Identity Scribe uses three separate connection pools to isolate different workloads:

  • Batch pool - Used by: Transcription tasks (main workload) - Size: Configured via maxPoolSize (default: concurrency + 5, max: concurrency * 1.5) - Each transcription task uses one connection for its lifetime

  • System pool - Used by: System-level operations (commit coordination, migrations, maintenance, entry preparation) - Size: Configurable via systemPoolSize (optional) - Default: max(transcribeCount + 4, concurrency / 4), clamped between 2 and maxPoolSize / 2 - Scales with both number of transcribes and concurrency level - Isolates system operations from transcription tasks

  • Channel pool - Used by: LDAP channel services (IdentityHub, LDAP channels) - Size: Configurable via channelPoolSize (optional) - Default: concurrency, minimum 2 - Can experience heavy LDAP traffic with multiple channels - Isolates channel operations from batch and commit workloads

Total maximum connections (when all pools are fully utilized): = Batch Pool + System Pool + Channel Pool = maxPoolSize + systemPoolSize + channelPoolSize

Example with default settings (concurrency = 16, 2 transcribes):

  • Batch Pool: 16 + 5 = 21 connections (default maxPoolSize)
  • System Pool: max(2 + 4, 16/4) = max(6, 4) = 6 connections
  • Channel Pool: 16 connections
  • Total Maximum: 21 + 6 + 16 = 43 connections

Example with maxPoolSize explicitly set to 50 (concurrency = 16, 2 transcribes):

  • Batch Pool: 50 connections
  • System Pool: max(2 + 4, 16/4) = 6 connections (capped at 50/2 = 25)
  • Channel Pool: 16 connections
  • Total Maximum: 50 + 6 + 16 = 72 connections

Tuning guidelines:

  • Monitor pool metrics: Track hikari.connections.active, hikari.connections.idle,

and hikari.connections.pending for each pool

  • Signs of under-sizing: If pending connections are consistently high or active equals

maximum for extended periods, consider increasing pool size

  • Signs of over-sizing: If idle connections consistently exceed 50% of maximum,

consider reducing pool size to free database resources

  • High concurrency workloads: Many more tasks can be queued than

concurrency, but each task still uses one connection. Monitor actual connection utilization rather than task count.

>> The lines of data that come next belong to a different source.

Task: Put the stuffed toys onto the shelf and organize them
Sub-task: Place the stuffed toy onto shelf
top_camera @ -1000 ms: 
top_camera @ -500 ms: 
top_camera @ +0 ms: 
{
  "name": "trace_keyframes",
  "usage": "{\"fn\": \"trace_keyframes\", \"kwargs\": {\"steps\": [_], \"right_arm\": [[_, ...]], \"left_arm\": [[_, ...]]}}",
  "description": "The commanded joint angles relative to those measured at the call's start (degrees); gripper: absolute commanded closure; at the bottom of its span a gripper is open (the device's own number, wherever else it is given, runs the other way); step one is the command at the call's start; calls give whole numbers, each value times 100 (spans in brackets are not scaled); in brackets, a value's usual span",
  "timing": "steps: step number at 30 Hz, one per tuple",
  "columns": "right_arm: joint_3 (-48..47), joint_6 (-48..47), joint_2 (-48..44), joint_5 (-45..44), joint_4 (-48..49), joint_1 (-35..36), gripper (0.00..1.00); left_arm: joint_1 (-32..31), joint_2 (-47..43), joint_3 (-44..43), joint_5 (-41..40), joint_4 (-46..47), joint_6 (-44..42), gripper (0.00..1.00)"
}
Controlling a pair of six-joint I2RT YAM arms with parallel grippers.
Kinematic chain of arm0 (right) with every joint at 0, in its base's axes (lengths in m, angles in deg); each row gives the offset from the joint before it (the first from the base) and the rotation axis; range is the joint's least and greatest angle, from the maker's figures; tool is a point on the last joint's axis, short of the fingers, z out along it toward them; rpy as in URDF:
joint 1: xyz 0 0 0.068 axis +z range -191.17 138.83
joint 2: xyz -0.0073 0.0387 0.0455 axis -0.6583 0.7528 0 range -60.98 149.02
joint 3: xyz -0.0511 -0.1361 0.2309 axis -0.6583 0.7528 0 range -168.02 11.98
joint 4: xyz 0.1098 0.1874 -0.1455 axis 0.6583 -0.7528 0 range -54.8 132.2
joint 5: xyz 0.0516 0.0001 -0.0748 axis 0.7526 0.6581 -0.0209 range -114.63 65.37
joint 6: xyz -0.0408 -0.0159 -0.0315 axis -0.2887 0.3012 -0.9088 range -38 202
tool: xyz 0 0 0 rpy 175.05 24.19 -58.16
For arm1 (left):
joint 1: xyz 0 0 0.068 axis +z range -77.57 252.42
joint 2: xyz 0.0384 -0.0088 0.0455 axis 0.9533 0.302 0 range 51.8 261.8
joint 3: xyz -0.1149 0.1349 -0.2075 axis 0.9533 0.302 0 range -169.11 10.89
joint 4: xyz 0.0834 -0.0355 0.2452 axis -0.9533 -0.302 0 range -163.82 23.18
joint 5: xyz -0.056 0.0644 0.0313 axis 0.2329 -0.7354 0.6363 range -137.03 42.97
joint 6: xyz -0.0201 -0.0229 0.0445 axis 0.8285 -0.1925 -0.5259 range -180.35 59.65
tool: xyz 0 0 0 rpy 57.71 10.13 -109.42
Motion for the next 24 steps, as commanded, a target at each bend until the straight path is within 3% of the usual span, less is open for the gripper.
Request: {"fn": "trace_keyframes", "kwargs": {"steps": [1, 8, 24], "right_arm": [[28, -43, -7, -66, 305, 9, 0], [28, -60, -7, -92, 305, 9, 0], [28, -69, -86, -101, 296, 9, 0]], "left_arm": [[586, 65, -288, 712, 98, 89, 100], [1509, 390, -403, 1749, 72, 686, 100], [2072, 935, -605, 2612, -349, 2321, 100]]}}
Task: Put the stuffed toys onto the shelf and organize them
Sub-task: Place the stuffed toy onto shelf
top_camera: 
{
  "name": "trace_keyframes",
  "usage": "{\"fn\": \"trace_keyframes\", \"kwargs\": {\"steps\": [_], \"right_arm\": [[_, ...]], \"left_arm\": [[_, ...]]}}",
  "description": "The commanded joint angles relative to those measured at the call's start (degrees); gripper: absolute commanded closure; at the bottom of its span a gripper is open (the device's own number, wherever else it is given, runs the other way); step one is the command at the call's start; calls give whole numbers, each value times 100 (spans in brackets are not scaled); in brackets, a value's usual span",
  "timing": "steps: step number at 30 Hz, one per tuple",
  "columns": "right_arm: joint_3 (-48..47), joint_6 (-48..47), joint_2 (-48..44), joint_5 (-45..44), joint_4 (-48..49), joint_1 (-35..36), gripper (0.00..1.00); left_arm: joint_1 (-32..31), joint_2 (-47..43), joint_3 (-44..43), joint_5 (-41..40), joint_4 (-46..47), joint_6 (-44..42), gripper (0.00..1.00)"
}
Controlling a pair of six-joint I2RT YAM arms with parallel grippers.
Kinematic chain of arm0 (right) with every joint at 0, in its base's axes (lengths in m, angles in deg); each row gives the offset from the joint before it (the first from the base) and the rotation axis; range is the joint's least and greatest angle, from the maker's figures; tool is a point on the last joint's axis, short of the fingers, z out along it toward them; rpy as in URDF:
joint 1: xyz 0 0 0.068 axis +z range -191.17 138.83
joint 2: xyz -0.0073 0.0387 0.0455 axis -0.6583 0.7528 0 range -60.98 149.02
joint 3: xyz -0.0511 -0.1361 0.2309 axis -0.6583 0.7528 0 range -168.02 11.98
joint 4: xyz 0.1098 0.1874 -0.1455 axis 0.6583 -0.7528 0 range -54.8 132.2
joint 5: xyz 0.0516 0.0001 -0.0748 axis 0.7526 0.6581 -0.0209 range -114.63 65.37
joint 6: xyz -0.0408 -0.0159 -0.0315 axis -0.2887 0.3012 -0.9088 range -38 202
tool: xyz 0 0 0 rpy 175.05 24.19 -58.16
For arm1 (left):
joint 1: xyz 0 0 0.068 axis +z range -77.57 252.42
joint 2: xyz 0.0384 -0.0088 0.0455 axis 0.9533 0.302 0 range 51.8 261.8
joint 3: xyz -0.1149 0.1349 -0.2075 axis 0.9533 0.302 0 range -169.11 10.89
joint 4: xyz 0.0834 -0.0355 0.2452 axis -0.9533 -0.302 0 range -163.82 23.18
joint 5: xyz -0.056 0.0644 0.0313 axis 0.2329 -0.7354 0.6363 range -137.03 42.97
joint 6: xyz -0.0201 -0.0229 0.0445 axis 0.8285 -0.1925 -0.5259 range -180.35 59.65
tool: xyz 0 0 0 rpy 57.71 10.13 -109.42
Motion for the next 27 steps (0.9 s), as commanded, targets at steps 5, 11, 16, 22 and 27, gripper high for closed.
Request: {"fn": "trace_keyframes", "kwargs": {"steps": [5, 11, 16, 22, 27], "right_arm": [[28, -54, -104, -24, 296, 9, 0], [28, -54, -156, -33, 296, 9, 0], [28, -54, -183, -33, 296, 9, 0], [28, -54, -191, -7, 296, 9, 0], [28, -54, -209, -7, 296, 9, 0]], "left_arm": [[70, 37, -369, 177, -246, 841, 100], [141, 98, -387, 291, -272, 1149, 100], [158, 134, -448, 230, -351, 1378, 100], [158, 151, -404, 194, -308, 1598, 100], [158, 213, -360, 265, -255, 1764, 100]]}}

Size of the channel connection pool. This pool handles LDAP channel operations (IdentityHub, LDAP channels).

Default: concurrency

Minimum: 2

Channels can experience heavy LDAP traffic, especially with multiple active channels. Increase for high-throughput read-heavy workloads.

Example: With concurrency = 16:

Default = 16 connections

Priority: SCRIBE_DATABASE_CHANNEL_POOL_SIZE > config

PropertyValue
Default16
OverrideSCRIBE_DATABASE_CHANNEL_POOL_SIZE (optional)
database.channel-pool-size = ${?SCRIBE_DATABASE_CHANNEL_POOL_SIZE}

Connection Hints (channel query defaults)

Session-level hints applied to channel queries (REST, LDAP, GraphQL, gRPC). All keys are unset by default (PostgreSQL defaults apply). Channels can override these defaults in their own connection-hints section. These hints control PostgreSQL session parameters for query execution. They are applied when opening a connection and restored when the query completes.

Lock acquisition timeout.

PostgreSQL will abort any statement that waits longer than this for a lock. Format: HOCON duration (e.g., 5s, 30s, 1m)

Priority: SCRIBE_DATABASE_LOCK_TIMEOUT > config

PropertyValue
Defaultnull
OverrideSCRIBE_DATABASE_LOCK_TIMEOUT (optional)
database.connection-hints.lock-timeout = ${?SCRIBE_DATABASE_LOCK_TIMEOUT}

Session flags (comma-separated).

Supported flags:

  • force-custom-plan: Forces PostgreSQL to use custom plans for prepared statements
  • jit-off: Disables JIT compilation

Priority: SCRIBE_DATABASE_SESSION_FLAGS > config

PropertyValue
Defaultnull
OverrideSCRIBE_DATABASE_SESSION_FLAGS (optional)
database.connection-hints.session-flags = ${?SCRIBE_DATABASE_SESSION_FLAGS}

database.connection-hints.statement-timeout

Section titled “database.connection-hints.statement-timeout”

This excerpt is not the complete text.